In der medizinischen Welt versuchen wir herauszufinden, wie DNA-Tests verwendet werden können, um Informationen zu erhalten, die wir durch andere Arten von Tests nicht erhalten können. Sobald wir die Informationen erhalten haben, müssen wir wissen, was wir damit machen sollen. Ein gutes Beispiel ist die familiäre Hypercholesterinämie. DNA-Tests haben ergeben, dass drei Prozent der Menschen ein erhöhtes Risiko für diesen Zustand haben, der gefährlich hohe Cholesterinspiegel im Blut verursacht. So:

• Sollte jeder getestet werden, um diese drei Prozent zu finden?
• Ist dies besser als die Verwendung eines Standard-Blutcholesterintests und die sorgfältige Familienanamnese?
• Was ist, wenn bei einem DNA-Test ein um fünf Prozent höheres Risiko für verschiedene Formen von Herzerkrankungen festgestellt wird?
• Ist dieses erhöhte Risiko hoch genug, dass Sie behandelt werden sollten?
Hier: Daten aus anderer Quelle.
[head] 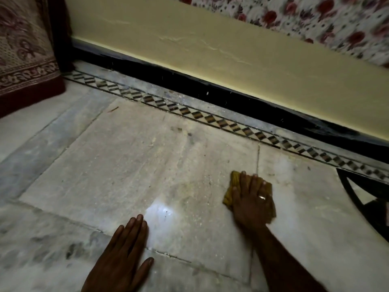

Fragen wie diese müssen beantwortet werden, bevor wir DNA-Tests verwenden können, um unseren Behandlungsansatz zu rechtfertigen.

Vorwärts gehen

Wir haben gerade erst begonnen, die Oberfläche zu kratzen, aber wir gehen davon aus, dass die Genetik letztendlich die Bewertung von Patienten und ihren Familien durch Kardiologen mit bestimmten Formen von Herzerkrankungen wie Herzinsuffizienz ändern wird. Jeder fünfte Erwachsene entwickelt eine Herzinsuffizienz. Und die Krankheit betrifft die Kinder von jedem vierten Patienten mit Herzinsuffizienz. Wir möchten diese Personen identifizieren, bevor sie eine Herzinsuffizienz entwickeln.

Zum Glück ermöglichen uns viele aufregende neue Entwicklungen in Wissen und Technologie, dieses enorm komplizierte Rätsel zu lösen. Das Potenzial von Gentests zu identifizieren, ist eine entmutigende, aber aufregende Aufgabe. Jeder freut sich auf Fortschritte.

Dr. Tang ist Kardiologe am Heart and Vascular Institute der Cleveland Clinic, dem landesweit führenden Programm für Kardiologie und Herzchirurgie, das von U.S. News & World Report bewertet wird. Er ist außerdem Direktor des Zentrums für klinische Genomik.